Sistem Kekerabatan Masyarakat Sunda di Kota Medan 1. Mata Pencaharian

2.3.4. Sistem Kekerabatan

Sistem kekerabatan orang Sunda bersifat bilateral di mana kedua belah pihak memiliki hak dan kewajiban yang sama. Garis genealogis ibu atau ayah baik ke atas atau ke bawah mempunyai derajat yang sama. Dalam adat Sunda tidak ada kewajiban untuk menikahi seseorang dari garis keturunan tertentu, karena itu orang Sunda diperbolehkan mengambil jodoh dari garis keturunan mana saja, baik itu dari luar maupun dari dalam kekerabatannya selama tidak melanggar ketentuan agama. Satuan terkecil dalam sistem kekerabatan yang terbentuk karena keturunan disebut keluarga batih, yang terdiri dari ayah, ibu dan anak. Setelah anak-anak anggota kelurga batih tersebut menikah dan membentuk keluarga batih sendiri, maka terbentuk keluarga besar. Kumpulan dari kelurga besar ini yang membentuk kolektif masyarakat. Dalam kolektif masyarakat ini, dikenal sebutan-sebutan untuk setiap generasi. Dari ego ke atas urutannya: ego—bapa—aki—uyut—bao—janggawareng—udeg- udeg—gantungsiwur , sedangkan dari ego ke bawah urutannya: ego—anak—incu— buyut—bao—janggawareng—udeg-udeg—gantungsiwur. Panggilan dalam keluarga Sunda tidak memiliki aturan yang tetap dan berbeda pada setiap keluarga. Anak-anak bisa memanggil ayahnya dengan panggilan abah, bapa, rama, atau ayah, sedangkan untuk memanggil ibu dengan panggilan ibu, emak, mamah, atau emah.

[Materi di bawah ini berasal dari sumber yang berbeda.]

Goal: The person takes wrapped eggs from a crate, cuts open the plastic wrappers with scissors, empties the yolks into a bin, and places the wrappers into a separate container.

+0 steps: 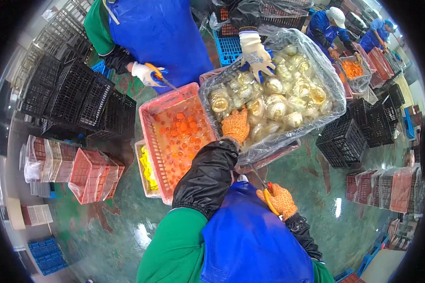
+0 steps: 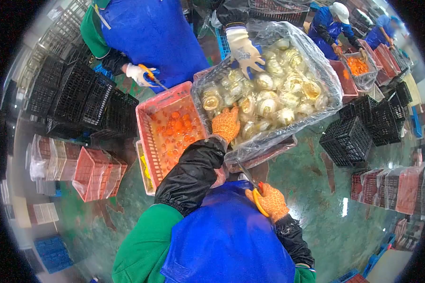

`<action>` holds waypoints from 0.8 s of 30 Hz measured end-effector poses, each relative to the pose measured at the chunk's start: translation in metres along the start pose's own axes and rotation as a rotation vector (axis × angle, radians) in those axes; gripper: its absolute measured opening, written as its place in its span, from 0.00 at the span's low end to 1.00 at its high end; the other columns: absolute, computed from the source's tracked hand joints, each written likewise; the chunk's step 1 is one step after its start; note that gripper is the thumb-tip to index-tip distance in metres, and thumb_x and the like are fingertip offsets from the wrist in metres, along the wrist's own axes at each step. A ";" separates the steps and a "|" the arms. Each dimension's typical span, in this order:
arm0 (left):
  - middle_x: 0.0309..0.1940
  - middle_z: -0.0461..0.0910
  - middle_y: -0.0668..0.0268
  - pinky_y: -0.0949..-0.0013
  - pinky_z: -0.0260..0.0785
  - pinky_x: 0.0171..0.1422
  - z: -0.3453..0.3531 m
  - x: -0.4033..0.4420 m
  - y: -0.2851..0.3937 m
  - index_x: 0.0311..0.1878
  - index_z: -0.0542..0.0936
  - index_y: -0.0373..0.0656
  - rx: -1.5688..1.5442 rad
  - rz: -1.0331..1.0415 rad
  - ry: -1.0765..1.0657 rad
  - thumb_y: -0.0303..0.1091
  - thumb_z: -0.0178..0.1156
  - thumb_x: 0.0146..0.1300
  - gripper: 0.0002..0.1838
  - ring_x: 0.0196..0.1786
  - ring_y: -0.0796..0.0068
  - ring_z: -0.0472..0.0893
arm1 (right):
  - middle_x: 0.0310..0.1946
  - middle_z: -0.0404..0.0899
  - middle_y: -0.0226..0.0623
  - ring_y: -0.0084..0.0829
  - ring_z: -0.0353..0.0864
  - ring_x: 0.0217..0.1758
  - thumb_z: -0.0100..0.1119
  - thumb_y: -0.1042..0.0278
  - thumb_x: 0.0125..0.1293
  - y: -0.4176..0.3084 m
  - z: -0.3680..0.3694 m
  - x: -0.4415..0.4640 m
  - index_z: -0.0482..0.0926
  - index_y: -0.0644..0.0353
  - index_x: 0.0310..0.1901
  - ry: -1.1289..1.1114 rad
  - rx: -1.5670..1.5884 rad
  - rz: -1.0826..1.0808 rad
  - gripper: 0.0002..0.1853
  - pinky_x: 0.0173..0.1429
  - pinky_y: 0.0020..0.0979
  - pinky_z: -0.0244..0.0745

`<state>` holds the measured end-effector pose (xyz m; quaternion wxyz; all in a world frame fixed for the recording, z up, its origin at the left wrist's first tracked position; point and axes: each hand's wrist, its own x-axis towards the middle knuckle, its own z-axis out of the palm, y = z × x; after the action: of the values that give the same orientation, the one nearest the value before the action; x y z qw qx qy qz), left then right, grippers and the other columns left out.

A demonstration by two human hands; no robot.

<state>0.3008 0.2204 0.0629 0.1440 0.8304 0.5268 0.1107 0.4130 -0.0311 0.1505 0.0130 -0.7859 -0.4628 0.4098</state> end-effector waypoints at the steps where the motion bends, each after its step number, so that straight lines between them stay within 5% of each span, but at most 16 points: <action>1: 0.48 0.74 0.50 0.46 0.71 0.46 0.001 0.000 -0.001 0.65 0.67 0.51 -0.079 -0.025 0.018 0.41 0.57 0.57 0.30 0.44 0.46 0.79 | 0.40 0.81 0.56 0.54 0.80 0.47 0.60 0.33 0.55 0.005 -0.001 -0.001 0.76 0.67 0.47 0.005 0.002 0.000 0.38 0.50 0.45 0.73; 7: 0.46 0.80 0.54 0.57 0.71 0.53 -0.011 -0.015 -0.021 0.61 0.73 0.47 -0.407 0.046 0.226 0.37 0.48 0.67 0.20 0.47 0.58 0.80 | 0.29 0.79 0.51 0.53 0.80 0.37 0.67 0.43 0.55 0.003 -0.003 0.013 0.75 0.61 0.38 0.462 0.229 -0.261 0.26 0.40 0.43 0.74; 9: 0.43 0.81 0.58 0.64 0.72 0.52 -0.018 -0.029 -0.027 0.60 0.73 0.45 -0.942 -0.096 0.218 0.36 0.51 0.68 0.19 0.45 0.68 0.80 | 0.28 0.79 0.49 0.51 0.80 0.34 0.69 0.47 0.55 -0.006 -0.001 0.027 0.74 0.59 0.37 0.510 0.303 -0.250 0.23 0.38 0.42 0.73; 11: 0.45 0.80 0.63 0.71 0.71 0.51 -0.026 -0.049 -0.028 0.59 0.74 0.40 -1.081 -0.151 0.170 0.38 0.53 0.69 0.19 0.45 0.74 0.79 | 0.25 0.77 0.42 0.34 0.77 0.24 0.66 0.58 0.60 -0.029 -0.002 0.031 0.74 0.59 0.37 0.826 0.524 -0.508 0.14 0.32 0.37 0.71; 12: 0.47 0.80 0.60 0.70 0.70 0.54 -0.050 -0.065 -0.014 0.59 0.74 0.38 -1.205 -0.238 0.109 0.41 0.52 0.70 0.21 0.47 0.72 0.78 | 0.26 0.77 0.42 0.34 0.78 0.25 0.66 0.58 0.60 -0.012 0.018 0.057 0.74 0.61 0.38 0.646 0.849 -0.385 0.16 0.32 0.35 0.72; 13: 0.48 0.79 0.60 0.70 0.69 0.56 -0.046 -0.070 -0.013 0.59 0.73 0.36 -1.309 -0.286 0.072 0.44 0.52 0.71 0.23 0.49 0.71 0.78 | 0.26 0.77 0.42 0.34 0.78 0.25 0.66 0.58 0.60 -0.019 0.017 0.059 0.74 0.61 0.38 0.643 0.847 -0.390 0.16 0.32 0.35 0.72; 16: 0.50 0.79 0.60 0.69 0.69 0.57 -0.019 -0.080 -0.010 0.60 0.73 0.35 -1.405 -0.297 0.055 0.46 0.51 0.71 0.24 0.51 0.70 0.78 | 0.31 0.80 0.54 0.55 0.80 0.38 0.59 0.42 0.62 -0.050 0.013 0.071 0.74 0.65 0.40 0.477 -0.008 -0.241 0.27 0.40 0.46 0.73; 21: 0.47 0.81 0.60 0.71 0.74 0.52 -0.019 -0.091 -0.030 0.57 0.74 0.34 -1.677 -0.345 0.116 0.40 0.52 0.71 0.20 0.46 0.73 0.81 | 0.34 0.79 0.57 0.55 0.79 0.43 0.56 0.39 0.62 -0.059 0.014 0.054 0.75 0.65 0.42 0.455 0.083 -0.181 0.30 0.47 0.49 0.71; 24: 0.45 0.81 0.57 0.67 0.77 0.49 0.001 -0.089 -0.058 0.54 0.75 0.33 -1.645 -0.387 0.236 0.38 0.51 0.72 0.17 0.44 0.69 0.82 | 0.45 0.78 0.60 0.56 0.77 0.50 0.56 0.31 0.58 -0.034 0.012 0.059 0.72 0.69 0.49 0.235 0.053 -0.390 0.40 0.53 0.46 0.71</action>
<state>0.2150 0.1631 0.0380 0.6617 0.3401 0.4228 0.5174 0.3946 0.0271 0.1185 0.1664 -0.7234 -0.5902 0.3172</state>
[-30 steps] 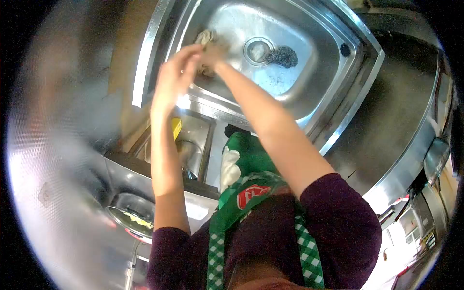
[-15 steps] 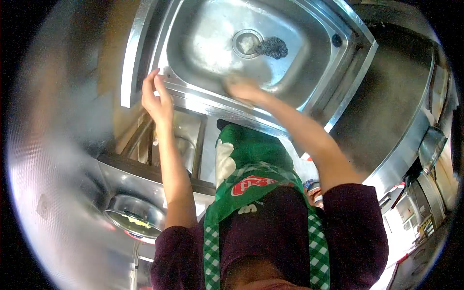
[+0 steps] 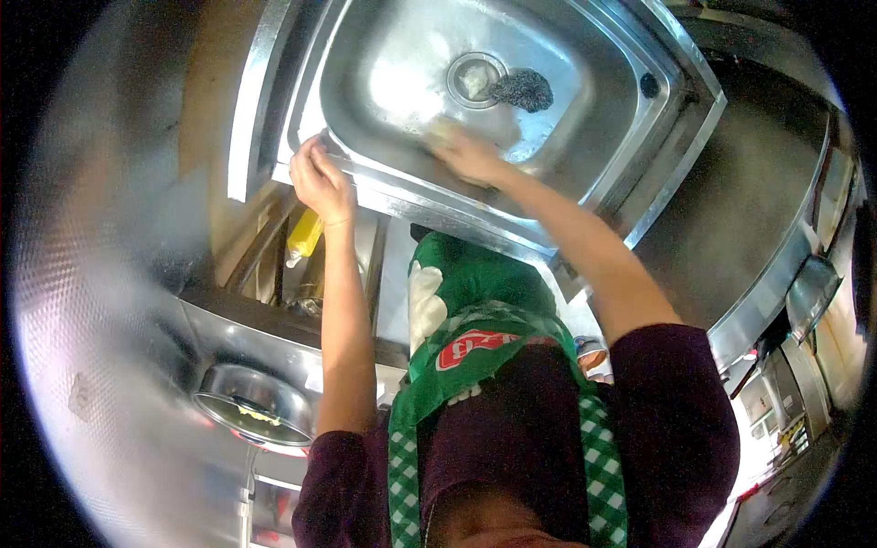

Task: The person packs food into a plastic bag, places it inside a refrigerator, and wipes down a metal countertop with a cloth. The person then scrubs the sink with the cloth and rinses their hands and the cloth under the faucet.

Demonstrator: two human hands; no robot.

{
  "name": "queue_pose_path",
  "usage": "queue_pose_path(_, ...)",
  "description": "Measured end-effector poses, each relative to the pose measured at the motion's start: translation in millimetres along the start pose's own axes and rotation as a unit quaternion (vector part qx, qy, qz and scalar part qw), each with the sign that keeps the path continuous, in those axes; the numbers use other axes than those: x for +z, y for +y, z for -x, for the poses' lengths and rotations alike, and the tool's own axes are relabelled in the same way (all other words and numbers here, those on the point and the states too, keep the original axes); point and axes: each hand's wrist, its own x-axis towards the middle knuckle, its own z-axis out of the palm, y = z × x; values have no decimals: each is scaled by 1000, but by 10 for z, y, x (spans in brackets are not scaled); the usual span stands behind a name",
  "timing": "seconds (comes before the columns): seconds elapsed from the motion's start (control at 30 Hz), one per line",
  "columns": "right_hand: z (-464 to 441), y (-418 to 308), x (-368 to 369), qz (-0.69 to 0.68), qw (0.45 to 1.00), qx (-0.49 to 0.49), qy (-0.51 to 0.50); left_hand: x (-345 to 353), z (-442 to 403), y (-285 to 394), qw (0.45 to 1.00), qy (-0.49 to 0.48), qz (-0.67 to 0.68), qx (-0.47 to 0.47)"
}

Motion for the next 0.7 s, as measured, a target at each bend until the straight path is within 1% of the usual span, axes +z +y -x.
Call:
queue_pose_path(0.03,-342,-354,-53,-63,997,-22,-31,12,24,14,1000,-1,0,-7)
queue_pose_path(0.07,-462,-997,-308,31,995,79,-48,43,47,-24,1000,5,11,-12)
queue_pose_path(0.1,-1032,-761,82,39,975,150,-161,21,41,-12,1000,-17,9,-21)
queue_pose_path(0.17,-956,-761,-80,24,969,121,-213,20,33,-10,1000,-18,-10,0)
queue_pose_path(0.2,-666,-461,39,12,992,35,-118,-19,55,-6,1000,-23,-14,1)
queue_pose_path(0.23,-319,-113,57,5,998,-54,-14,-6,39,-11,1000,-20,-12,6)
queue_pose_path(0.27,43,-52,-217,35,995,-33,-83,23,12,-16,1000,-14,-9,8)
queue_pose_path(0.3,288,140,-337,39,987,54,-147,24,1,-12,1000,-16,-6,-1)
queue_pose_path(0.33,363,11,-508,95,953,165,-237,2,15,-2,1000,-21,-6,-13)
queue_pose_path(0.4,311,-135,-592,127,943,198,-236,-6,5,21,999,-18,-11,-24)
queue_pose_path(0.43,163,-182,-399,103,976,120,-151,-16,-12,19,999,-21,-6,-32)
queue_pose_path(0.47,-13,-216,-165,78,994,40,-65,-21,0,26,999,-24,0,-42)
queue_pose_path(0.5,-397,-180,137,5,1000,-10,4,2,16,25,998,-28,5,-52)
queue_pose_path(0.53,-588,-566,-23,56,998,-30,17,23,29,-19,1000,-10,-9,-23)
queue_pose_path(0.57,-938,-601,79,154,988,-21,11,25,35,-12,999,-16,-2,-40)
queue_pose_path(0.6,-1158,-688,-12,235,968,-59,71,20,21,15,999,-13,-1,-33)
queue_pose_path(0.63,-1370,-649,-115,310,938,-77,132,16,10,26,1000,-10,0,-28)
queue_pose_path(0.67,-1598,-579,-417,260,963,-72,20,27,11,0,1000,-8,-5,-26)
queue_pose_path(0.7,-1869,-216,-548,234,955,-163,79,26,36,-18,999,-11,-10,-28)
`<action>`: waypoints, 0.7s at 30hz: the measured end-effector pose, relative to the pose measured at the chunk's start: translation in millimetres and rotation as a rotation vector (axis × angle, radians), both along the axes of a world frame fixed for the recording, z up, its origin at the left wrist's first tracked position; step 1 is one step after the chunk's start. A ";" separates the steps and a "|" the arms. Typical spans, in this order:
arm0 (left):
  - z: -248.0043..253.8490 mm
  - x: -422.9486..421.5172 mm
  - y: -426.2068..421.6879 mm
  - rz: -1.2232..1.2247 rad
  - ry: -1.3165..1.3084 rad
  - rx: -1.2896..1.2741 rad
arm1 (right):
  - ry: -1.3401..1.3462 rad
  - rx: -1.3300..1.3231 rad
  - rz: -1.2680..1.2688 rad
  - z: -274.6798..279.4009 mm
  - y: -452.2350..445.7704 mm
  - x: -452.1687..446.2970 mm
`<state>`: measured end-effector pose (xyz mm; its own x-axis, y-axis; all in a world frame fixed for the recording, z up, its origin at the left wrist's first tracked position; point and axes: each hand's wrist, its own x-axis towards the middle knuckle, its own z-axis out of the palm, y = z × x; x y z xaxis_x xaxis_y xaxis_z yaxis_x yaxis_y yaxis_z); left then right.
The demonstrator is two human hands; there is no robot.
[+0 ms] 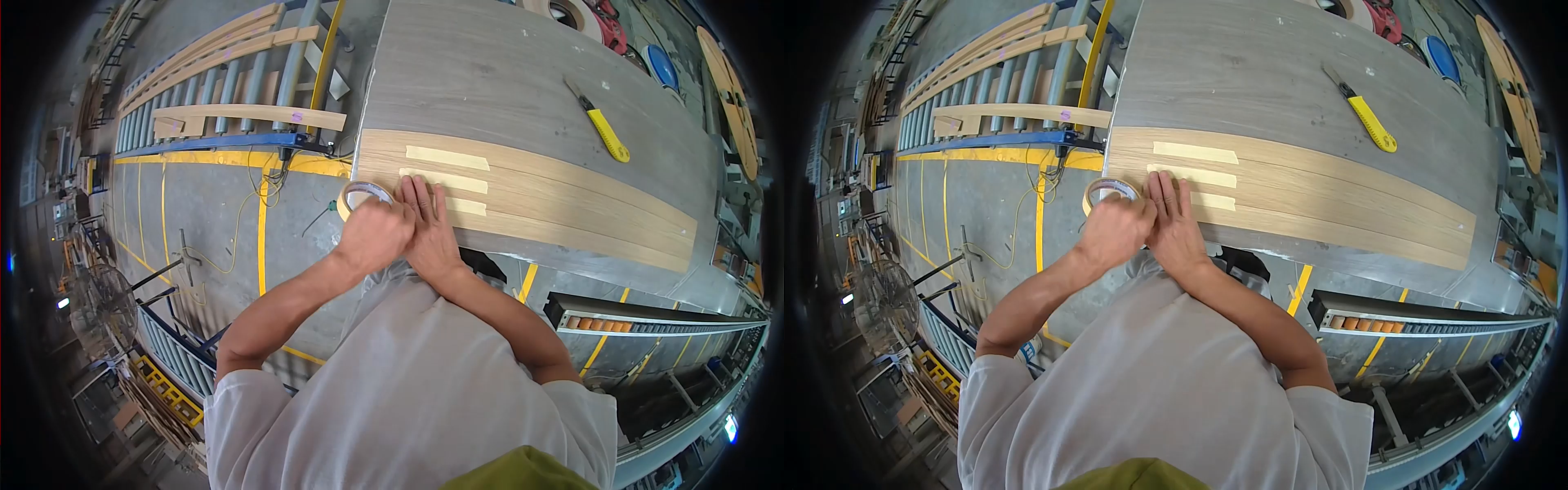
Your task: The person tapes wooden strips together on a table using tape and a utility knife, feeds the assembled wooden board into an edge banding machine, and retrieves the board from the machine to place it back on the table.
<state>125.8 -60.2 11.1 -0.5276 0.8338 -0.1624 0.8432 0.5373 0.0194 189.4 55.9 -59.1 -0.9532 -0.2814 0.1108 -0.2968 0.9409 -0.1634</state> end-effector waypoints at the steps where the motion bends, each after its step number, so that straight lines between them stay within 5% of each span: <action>1: 4.1 2.7 -0.8 -0.001 0.014 0.055 | 0.005 0.000 0.002 1.3 0.3 1.1; 4: 31.1 -9.5 -0.6 0.077 0.048 0.265 | -0.027 0.117 0.020 9.0 2.4 1.3; 6: 36.5 -43.5 -9.6 0.077 0.185 0.396 | -0.147 -0.222 0.004 13.6 7.6 0.6; 8: 68.5 -68.7 2.9 0.444 0.157 0.266 | -0.113 -0.240 0.002 9.8 12.2 3.4; 13: 18.9 -146.6 17.1 0.292 0.291 0.629 | -0.074 -0.190 -0.096 13.9 53.6 32.1; 21: -76.6 -161.5 56.2 0.234 0.143 0.669 | 0.047 -0.053 -0.657 16.2 142.4 76.6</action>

Untuk memanggil saudara laki-laki yang lebih tua, biasanya digunakan panggilan akang atau aa, dan saudara perempuan yang lebih tua Universitas Sumatera Utara dipanggil tétéh. Panggilan ini berlaku juga untuk setiap orang yang dituakan, meskipun tidak memiliki hubungan kekerabatan. Sedangkan sistem kekerabatan yang terbentuk karena perkawinan di antaranya adalah mitoha, minantu, bésan, ipar dan dahuan. Mitoha mertua adalah panggilan kepada orang tua istri atau suami, sedangkan minantu menantu adalah panggilan pada istri atau suami anak. Bésan adalah hubungan dua keluarga batih karena perkawinan anak-anak mereka. Maka orang tua pihak laki-laki merupakan bésan dari orang tua pihak perempuan, atau dalam kata lain kedua belah pihak ber- bésanan. Ipar adalah bentuk bésanan yang lebih spesifik di mana panggilan ipar ditujukan pada saudara kandung dari istri atau suami. Sedangkan dahuan adalah hubungan yang terjadi karena dua laki-laki yang istrinya bersaudara. Jadi jika ada kakak dan adik yang telah memiliki suami, maka suami mereka saling memanggil dahuan. Panggilan ini juga berlaku bagi istri-istri dari laki-laki yang bersaudara.